St. John’s Episcopal

I had been looking for the door about 10 steps back on the left: the door out; but I was still walking straight on, only half-admitting to myself why. A dense tranquility anchored the far end of the passage, and, with no one around to have to explain myself to, I had broken my trajectory and been enticed down towards the stillness. If anyone had appeared suddenly, from around a corner or through one of the unmarked office doors, and asked me what I was doing there, I could have easily woven a tale about looking for an exit closest to my car, a shortcut to avoid the cold air outside. Very secular. Very logical. Very reasonable. But now here I am at the corridor’s end, standing in dim light, facing tall, heavy, wooden double doors carved with such care that I can’t help but ponder the majesty within that inspires them to stand sentry here day in and day out.

The doors are probably bolted. They had been earlier, from the street, and now it’s past dark, only a block from the nightclubs, tattoo parlors, and sex shops. No one is to be admitted at this hour, I’m sure. Any reasonable caretaker would have locked up this treasure to protect it from people like me: people who have no vested interest in preserving its sanctity and integrity. After all, I’ve never been here before. No one here knows my name. I could turn around now and not leave a trace. I really have no right. And yet this moment feels as if it has been created just for me.

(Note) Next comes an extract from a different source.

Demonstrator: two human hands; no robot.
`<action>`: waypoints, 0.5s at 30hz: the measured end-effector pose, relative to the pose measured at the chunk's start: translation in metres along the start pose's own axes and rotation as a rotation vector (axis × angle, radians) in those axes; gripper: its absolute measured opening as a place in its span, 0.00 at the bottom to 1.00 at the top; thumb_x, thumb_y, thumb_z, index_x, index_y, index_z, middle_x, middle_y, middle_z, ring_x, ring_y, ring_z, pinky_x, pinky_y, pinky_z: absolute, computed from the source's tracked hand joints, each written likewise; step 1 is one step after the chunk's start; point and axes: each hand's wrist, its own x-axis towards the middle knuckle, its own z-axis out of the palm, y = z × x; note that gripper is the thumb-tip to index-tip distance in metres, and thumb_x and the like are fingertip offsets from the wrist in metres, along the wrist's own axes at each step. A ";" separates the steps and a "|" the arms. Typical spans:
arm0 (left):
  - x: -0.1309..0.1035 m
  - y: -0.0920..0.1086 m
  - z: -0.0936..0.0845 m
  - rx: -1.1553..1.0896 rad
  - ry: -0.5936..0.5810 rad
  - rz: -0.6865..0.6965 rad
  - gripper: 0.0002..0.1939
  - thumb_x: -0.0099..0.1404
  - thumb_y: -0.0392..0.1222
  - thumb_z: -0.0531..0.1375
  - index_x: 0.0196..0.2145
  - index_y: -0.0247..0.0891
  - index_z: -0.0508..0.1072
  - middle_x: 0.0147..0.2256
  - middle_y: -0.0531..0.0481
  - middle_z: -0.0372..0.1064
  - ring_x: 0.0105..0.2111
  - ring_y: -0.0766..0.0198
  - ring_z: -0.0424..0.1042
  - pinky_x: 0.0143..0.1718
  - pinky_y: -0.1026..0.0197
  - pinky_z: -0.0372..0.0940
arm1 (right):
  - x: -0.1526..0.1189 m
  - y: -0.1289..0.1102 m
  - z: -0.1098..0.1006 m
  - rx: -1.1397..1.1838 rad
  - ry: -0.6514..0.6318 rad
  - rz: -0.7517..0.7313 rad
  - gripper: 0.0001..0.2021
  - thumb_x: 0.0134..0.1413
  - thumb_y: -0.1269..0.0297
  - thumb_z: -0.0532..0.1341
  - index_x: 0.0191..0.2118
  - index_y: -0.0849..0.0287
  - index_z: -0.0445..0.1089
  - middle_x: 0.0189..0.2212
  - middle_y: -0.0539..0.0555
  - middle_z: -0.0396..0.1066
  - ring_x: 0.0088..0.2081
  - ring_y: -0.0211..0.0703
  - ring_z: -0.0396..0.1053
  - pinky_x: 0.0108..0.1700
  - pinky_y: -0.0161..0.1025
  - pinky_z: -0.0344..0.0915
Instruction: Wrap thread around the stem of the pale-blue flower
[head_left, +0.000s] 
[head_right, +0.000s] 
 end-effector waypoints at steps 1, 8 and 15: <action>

I give the heavy door a yank and, surprised by the ease with which it yields, I rush to step into the blackness beyond, before the door reseals the mystery within. The ends of the cathedral are imperceptible in the inky expanse, but I can sense their impenetrability in the quiet distance. Suddenly confused by the paradox of stillness within such vastness, I try to get my bearings. The lack of immediacy in this place is disorienting. And yet any sort of noise-making or thrashing about for control strikes me as completely selfish and unseemly. I stand motionless and, eventually, see that moonlight strains through the stained glass windows, showing me something about what it really means to yearn for sanctuary. And, as my eyes register the suggestion of pages of history on every wall, I am grateful for the uncertainty of the darkness, grateful to be spared the befuddlement of having to reckon with strange figures to whom I have nothing to say.

I don’t really know why I am here. I’m full up with knowledge of the world. I pretty much get the gist of how things work. The ideas take up a lot of room in my mind, and I enjoy endlessly playing with them like Tinker Toys, fitting together wheels and spokes until I build the kind of philosophies that give me a comforting sense of order. The practice keeps me from being overwhelmed by the unknown, from living in anxious vigilance against waking into that dream of being caught at a final exam with no pants on. I’ve paid attention in life for a long time because I’ve had to and–dammit–now I finally don’t feel totally unprepared.

Yet on the back of this hard-won feeling of mastery rides the surprising sense that life would be unbearable if this was all there was. If it were all about me and making my way. Or you. Or if we really could control our destinies or fully conceive of all we
perceive. How thoroughly, unexpectedly, despairingly inglorious. I have painstakingly constructed and destructed myself, I have torn down battlements and built weight-bearing walls, I can be nurturing or exacting, I am beautiful and even a little terrible. And with this relatively well-oiled, efficiently functioning mind, I am shocked to
find now that I can imagine nothing so unfulfilling as to write my own scripts and play them out for the rest of my life. I crave the feeling of being awe-struck by beauty in unexpected places, so badly that it hurts. Of feeling–no longer humiliated but instead–humbled. Of finding myself at the right place at the right time doing just what the moment calls for but by no means of my own careful calculations. Of hearing myself say unplanned words of kindness or wisdom that surprise even me. Of stumbling onto a perfect sunset, or a turtle just about to safely reach the far edge of the road, or the eagerness in the face of a person awaiting a loved one, and a million other moments that will never happen exactly that way ever again. And that’s why I’m here now, standing in the emptiness of this sanctified, aphotic enclosure. That’s why tonight I heard the silence beckoning from the other end of this sprawling complex of rooms and hallways: It is only the inviolable darkness that could stop my mind from trying to do its part to be “helpful” long enough for me to instead hear my heart yearning to be of service to something greater than myself.

As my eyes finally adjust, I realize that I have been facing the wrong way and, in fact, am standing with my back directly to the apse. I turn and feel my way to the end of the first pew and stand in the aisle and point myself in the direction of prayer. I am overcome, awash in gratitude that this moment and this space was secretly given to me, knowing that, in the light, there is no way I could ever have faced this place inside myself. And then I do something I have never done before. I get down on one knee and bow my head in genuine reverance. And, from deep inside me, from somewhere between my solar
plexis and my backbone, wells up the only prayer I have ever needed: “I do not ask to know. I do not ask to understand. I ask only to be used. Only to be used.”